モノづくりへの挑戦を続け、唯一無二の会社に
遠隔操作によって空を自由に飛び回ることができる無人航空機「ドローン」。「空の産業革命」とも言われ、空撮・宅配・農薬散布など産業面での利用のほか、災害時の活用を期待する声がある。「株式会社三矢研究所」(川崎市麻生区上麻生)は自社で開発したドローンで、地域防災のために積極的な支援を行っている。
2017年から麻生警察署と災害時協定を結び、今年2月には訓練用のドローン本体を同署に寄贈した。ドローンの所有は、県内の警察署で初の試みとなる。古澤利夫代表取締役は「麻生区は災害が少ない地域のように感じますが、ハザードマップを見ると土砂災害警戒区域に指定されている場所がたくさんあります。災害発生時には、被害状況を確認する場面などでドローンがきっと役立ちます」と力を込めて話す。
モノづくりの最先端を行き地域貢献にも積極的な同社は、ドローンの製作だけでなくあらゆる電子機器の設計や、開発から製造、納品までを請け負う。中でも警備用電子機器の開発は1966年の創立以来同社の主力事業で、現在も売り上げの8~9割を占める。日本の警備保障の黎明期であった時代に、全国で建設された銀行、博物館、コンサートホールなど、名だたる建物のセキュリティに同社の機器が採用された。古澤代表は「安全の維持に関わる仕事だけに、常に完璧な技術が要求されます。大量生産では実現できない特別な仕様が求められる高度な分野です」と常に気を引き締める。また最近では高速道路に関する仕事の依頼も多く、サービスエリアのトイレの空き状況を知らせる表示や、道路の冠水センサー、トンネル内にある非常用照明など多種多様な機器の開発にあたっている。従業員はパートを含め20人の少数精鋭だが、これまで製品化した機器は3,000種を優に超えている。
顧客からのリクエストにより与えられた仕事に誠心誠意取り組む一方で、古澤代表が大切にしているのは仕事を楽しむこと。「自分が好きで、楽しいと思えることでないと前に進めない。うわべだけで仕事をしていても絶対にばれてしまう」。そんな古澤代表は、学生時代から趣味としていた「車好き」の経験を生かし、関連会社のエフ・プランニングで、ラジコン模型用工具の販売を始めた。その後この事業を、ガソリンを搭載した実車の5分の1の大きさのラジコンカー「スケールスポーツ」の製作へと展開。材料を吟味するところから始め、一つひとつ型を起こして作り上げ、3年がかりで完成させた。

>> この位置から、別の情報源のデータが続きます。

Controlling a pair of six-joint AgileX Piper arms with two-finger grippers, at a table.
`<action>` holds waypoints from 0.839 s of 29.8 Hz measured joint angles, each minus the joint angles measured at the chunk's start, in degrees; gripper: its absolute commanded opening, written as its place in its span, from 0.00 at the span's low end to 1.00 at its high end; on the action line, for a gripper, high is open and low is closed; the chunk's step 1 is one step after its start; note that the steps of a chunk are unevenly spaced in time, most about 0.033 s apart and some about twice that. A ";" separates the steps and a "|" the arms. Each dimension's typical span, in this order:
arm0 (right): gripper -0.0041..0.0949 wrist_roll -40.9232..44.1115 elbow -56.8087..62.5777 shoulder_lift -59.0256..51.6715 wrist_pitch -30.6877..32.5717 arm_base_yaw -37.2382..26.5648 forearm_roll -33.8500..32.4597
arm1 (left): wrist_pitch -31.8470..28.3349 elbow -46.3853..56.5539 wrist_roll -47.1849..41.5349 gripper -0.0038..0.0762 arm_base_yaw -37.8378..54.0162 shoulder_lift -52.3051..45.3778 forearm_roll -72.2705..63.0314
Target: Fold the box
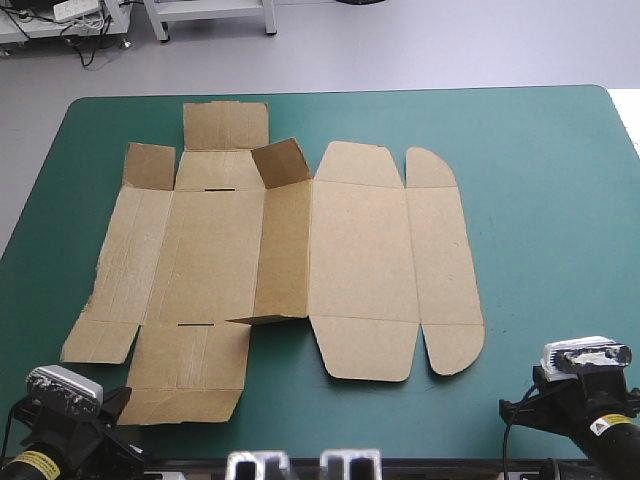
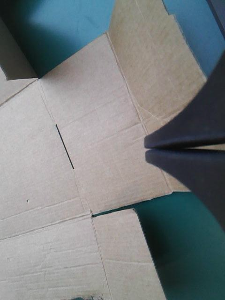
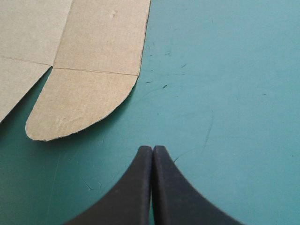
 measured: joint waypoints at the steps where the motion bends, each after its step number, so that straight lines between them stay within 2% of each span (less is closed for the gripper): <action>1: 0.02 0.00 0.00 0.00 0.00 0.00 0.00 | 0.00 0.00 0.00 0.03 0.00 0.00 0.00; 12: 0.02 0.00 0.00 0.00 0.00 0.00 0.00 | -0.06 -0.17 1.85 0.03 0.00 0.00 0.00; 16: 0.02 0.00 0.00 0.00 0.00 0.00 0.00 | 0.01 -3.20 2.37 0.03 0.00 0.61 0.00; 20: 0.02 0.00 0.00 0.00 0.00 0.00 0.00 | 0.01 -9.09 2.57 0.03 0.00 4.45 0.00; 25: 0.02 0.00 0.00 0.00 0.00 0.00 0.00 | -0.97 -16.96 5.17 0.03 0.00 13.87 0.05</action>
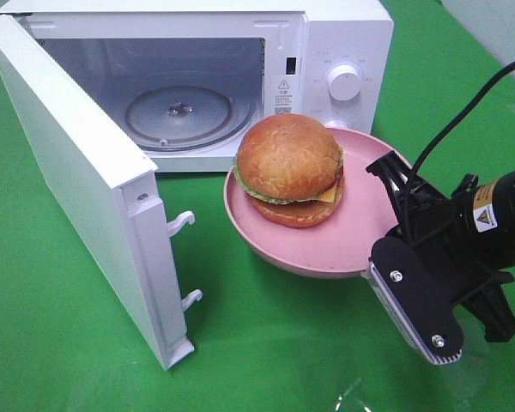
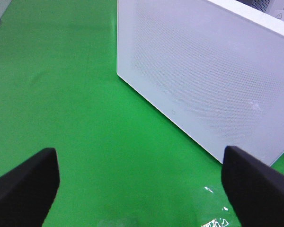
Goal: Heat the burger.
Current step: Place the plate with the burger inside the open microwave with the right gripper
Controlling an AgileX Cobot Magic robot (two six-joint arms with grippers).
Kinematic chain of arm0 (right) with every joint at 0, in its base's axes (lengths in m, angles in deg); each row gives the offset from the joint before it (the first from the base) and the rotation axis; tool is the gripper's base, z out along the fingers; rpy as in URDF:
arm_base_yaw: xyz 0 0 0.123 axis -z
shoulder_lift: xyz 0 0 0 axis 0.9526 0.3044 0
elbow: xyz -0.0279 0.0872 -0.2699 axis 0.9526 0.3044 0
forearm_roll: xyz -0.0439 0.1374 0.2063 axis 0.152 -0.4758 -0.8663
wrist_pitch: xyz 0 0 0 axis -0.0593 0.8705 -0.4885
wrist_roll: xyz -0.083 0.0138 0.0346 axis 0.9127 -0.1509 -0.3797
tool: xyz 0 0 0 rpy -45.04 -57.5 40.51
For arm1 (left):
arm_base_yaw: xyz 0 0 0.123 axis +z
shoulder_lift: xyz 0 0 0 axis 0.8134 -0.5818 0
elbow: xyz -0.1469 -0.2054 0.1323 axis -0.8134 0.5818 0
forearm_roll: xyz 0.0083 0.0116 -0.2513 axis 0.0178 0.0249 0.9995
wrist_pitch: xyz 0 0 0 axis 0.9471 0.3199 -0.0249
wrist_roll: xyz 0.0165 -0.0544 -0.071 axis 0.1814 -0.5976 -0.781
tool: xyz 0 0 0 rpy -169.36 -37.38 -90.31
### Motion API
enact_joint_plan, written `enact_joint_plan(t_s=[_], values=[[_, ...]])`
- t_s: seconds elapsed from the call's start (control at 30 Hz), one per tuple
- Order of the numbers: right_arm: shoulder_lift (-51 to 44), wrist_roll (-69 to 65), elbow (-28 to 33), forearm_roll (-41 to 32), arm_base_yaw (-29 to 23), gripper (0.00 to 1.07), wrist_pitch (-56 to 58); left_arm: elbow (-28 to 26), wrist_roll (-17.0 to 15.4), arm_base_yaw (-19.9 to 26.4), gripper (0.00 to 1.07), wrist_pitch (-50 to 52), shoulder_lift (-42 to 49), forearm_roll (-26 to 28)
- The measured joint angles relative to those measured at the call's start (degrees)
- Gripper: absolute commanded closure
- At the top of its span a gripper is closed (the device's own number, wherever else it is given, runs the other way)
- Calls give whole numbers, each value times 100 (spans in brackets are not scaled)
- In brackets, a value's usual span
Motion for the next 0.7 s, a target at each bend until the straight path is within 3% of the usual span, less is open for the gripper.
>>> enact_joint_plan(t_s=[0.7], values=[[63, -11, -659, -166, 0, 107, 768, 0, 0, 0, 22, 0, 0, 0]])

スケールスポーツは販売と同時に大きな話題を呼び、2010年には「第6回かわさきものづくりブランド」の認定を受けた。現在は組み立て教室やレースの開催を通して、モノづくりの楽しさや「けがのないモータースポーツ」の良さを伝えている。「何遊んでいるんだと冗談で言われたこともありますが、ここで培った技術は他の事業にも大きく貢献しています」。最高時速60キロに達するスケールスポーツの頑丈なタイヤを製作したノウハウは、現在開発中の流通企業向け搬送用台車にも生かされている。
代表の父である一浩氏が創業の際、社名に「研究所」と付けた時から同社が貫く思いは揺るぎない。それは「どの時代にあっても必要とされるものを生み出すことができる、モノづくりの会社でありたいということ」と古澤代表は話す。長年の経験とあらゆる製品の製造で培った高い技術力を生かし、現在は「動く警備機器」の開発に力を入れている。そして「三矢なら、三矢しか」を意味する「ならしか」の会社となるため、「社員たちに楽しく仕事をしてもらい、世の中に役立ついいものをつくりたい」というのが今の目標だ。同社はこれからも、新たな時代を切り開く製品を生み出し続けてくれるに違いない。
《代表プロフィール》
古澤 利夫 (ふるさわ としお)
1956年9月28日生まれ。東京都出身。1960年より川崎市麻生区在住。大学卒業後、株式会社三矢研究所に入社。以後一貫して警備用電子機器の開発を手掛ける。1988年に取締役、1999年に代表取締役に就任。学生時代にはスロットカー(コースの路面に刻まれた溝から給電して走行する自動車模型)の日本チャンピオンになった経験も。スケールスポーツではレースに参加することもあり、専用コースの建設を目指している。